(Assigned task)
Find the line containing "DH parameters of" in the entries below. Restate it and each line after it, word for word, up to and including the line containing "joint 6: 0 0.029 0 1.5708".

* * *

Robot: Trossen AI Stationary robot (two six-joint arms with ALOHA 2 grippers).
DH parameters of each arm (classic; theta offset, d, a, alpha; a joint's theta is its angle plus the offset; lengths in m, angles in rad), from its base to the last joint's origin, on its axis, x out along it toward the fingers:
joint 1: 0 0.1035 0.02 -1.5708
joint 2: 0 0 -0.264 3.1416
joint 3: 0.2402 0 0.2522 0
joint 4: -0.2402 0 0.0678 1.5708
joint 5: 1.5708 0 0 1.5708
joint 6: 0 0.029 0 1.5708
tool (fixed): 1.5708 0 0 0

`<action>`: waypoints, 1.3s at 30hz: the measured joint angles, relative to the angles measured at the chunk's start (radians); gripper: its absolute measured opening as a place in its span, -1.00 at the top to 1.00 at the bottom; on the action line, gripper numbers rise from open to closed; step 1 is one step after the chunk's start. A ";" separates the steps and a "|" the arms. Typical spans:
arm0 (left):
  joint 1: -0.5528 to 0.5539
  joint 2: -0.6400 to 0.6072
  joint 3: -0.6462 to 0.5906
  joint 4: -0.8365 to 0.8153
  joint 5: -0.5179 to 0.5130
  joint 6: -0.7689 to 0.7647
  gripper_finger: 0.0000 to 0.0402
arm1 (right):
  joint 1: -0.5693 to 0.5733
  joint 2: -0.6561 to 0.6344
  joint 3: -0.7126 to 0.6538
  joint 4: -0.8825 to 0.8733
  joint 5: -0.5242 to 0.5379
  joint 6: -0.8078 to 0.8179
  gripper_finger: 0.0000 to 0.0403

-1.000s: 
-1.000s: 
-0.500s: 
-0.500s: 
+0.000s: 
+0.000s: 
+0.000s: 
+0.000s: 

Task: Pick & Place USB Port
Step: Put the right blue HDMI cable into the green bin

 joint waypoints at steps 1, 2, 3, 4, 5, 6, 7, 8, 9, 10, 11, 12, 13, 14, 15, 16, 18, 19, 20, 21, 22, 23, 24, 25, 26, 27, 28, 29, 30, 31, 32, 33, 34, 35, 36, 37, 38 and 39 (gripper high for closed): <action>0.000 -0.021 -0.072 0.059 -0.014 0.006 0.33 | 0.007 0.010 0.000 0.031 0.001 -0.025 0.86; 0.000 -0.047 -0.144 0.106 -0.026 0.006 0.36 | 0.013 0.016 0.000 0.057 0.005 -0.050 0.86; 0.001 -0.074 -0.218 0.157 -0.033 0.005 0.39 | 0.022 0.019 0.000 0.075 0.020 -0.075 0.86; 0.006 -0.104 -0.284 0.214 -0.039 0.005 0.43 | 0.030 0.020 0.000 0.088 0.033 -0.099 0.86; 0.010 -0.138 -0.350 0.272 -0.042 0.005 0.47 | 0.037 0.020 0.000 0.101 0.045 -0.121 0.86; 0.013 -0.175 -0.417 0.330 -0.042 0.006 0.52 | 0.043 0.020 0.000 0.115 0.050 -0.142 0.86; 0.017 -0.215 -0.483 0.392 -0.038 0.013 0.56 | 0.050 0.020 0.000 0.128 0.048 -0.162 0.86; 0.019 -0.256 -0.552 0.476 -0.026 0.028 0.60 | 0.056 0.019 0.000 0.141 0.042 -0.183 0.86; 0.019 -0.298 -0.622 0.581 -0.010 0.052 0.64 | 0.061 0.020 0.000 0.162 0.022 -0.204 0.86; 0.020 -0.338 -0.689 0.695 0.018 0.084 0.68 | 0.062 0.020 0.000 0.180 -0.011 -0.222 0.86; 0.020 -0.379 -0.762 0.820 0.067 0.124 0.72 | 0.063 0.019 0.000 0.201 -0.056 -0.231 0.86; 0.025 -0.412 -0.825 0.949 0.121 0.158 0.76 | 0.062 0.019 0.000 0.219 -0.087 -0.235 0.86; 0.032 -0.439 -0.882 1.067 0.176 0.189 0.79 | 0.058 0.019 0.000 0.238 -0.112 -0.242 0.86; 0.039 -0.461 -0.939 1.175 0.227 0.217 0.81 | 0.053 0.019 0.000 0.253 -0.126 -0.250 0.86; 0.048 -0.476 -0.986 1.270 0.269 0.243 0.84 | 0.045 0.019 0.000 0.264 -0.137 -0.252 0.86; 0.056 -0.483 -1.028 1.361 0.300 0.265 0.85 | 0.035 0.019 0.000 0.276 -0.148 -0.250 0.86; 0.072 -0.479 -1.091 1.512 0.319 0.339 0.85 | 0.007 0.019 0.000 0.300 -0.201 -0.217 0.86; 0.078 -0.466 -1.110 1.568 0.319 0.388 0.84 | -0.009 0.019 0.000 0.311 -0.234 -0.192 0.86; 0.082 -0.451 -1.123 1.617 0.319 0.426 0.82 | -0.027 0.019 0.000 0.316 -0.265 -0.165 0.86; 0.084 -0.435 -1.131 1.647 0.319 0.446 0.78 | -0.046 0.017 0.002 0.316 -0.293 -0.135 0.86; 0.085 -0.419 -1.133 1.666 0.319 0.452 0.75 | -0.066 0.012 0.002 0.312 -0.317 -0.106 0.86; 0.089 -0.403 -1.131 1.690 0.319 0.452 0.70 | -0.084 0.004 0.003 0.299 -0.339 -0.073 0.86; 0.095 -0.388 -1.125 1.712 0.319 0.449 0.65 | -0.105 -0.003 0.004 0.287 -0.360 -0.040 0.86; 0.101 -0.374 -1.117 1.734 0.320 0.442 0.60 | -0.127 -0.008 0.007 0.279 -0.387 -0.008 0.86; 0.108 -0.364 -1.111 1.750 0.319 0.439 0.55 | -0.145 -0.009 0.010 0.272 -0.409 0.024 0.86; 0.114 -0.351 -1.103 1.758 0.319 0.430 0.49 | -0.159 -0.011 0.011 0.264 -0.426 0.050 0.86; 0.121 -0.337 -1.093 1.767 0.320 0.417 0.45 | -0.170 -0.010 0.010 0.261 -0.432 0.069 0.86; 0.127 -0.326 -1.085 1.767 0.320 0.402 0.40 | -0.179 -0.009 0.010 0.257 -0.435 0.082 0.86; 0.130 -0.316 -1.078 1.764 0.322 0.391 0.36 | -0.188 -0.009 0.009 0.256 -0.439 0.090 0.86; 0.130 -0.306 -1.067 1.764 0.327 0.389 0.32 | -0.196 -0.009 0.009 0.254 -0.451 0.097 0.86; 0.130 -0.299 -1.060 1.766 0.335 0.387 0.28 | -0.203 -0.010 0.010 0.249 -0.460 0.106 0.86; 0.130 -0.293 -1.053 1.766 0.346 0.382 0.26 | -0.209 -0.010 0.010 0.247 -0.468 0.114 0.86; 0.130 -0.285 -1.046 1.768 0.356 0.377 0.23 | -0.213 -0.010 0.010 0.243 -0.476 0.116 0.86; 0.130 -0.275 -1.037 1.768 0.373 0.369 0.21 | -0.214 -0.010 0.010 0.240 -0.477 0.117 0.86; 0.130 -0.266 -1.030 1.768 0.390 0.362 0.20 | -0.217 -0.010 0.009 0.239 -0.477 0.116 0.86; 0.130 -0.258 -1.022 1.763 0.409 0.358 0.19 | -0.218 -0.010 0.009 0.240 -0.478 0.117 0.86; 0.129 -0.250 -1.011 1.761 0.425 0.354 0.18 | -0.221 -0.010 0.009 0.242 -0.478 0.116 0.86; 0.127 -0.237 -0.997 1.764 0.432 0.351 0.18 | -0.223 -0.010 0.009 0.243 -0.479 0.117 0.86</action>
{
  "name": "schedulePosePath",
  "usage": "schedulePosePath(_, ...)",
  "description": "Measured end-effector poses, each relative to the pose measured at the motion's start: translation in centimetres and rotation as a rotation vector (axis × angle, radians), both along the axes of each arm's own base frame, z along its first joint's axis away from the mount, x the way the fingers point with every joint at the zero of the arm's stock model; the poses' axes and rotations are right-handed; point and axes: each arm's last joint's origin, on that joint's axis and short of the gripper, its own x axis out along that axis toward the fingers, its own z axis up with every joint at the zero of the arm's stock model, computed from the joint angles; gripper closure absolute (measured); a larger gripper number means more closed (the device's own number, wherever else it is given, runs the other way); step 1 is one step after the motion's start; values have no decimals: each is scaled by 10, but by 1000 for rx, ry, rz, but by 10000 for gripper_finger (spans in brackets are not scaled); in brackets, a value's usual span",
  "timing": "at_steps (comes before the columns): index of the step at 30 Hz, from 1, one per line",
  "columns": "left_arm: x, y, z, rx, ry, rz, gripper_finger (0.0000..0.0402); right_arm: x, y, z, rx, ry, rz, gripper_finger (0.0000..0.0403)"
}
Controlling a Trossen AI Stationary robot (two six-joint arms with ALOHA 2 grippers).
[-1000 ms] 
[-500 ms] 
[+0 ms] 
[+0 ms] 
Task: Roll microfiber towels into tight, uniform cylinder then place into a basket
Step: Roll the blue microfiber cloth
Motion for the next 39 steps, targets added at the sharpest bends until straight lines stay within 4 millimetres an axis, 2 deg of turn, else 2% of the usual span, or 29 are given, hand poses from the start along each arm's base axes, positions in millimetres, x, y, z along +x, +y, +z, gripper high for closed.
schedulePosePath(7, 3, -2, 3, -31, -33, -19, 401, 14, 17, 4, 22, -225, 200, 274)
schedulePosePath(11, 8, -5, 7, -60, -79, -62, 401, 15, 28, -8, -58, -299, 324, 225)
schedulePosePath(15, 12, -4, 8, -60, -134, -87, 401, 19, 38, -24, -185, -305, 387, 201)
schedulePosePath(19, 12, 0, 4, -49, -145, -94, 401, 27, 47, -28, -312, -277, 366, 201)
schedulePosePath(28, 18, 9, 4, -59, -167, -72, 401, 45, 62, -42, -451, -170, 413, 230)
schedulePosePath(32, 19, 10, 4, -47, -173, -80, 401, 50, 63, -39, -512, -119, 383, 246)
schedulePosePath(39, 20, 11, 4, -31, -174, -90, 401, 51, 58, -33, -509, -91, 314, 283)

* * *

(Expected output)
DH parameters of each arm (classic; theta offset, d, a, alpha; a joint's theta is its angle plus the offset; lengths in m, angles in rad), from its base to the last joint's origin, on its axis, x out along it toward the fingers:
joint 1: 0 0.1035 0.02 -1.5708
joint 2: 0 0 -0.264 3.1416
joint 3: 0.2402 0 0.2522 0
joint 4: -0.2402 0 0.0678 1.5708
joint 5: 1.5708 0 0 1.5708
joint 6: 0 0.029 0 1.5708

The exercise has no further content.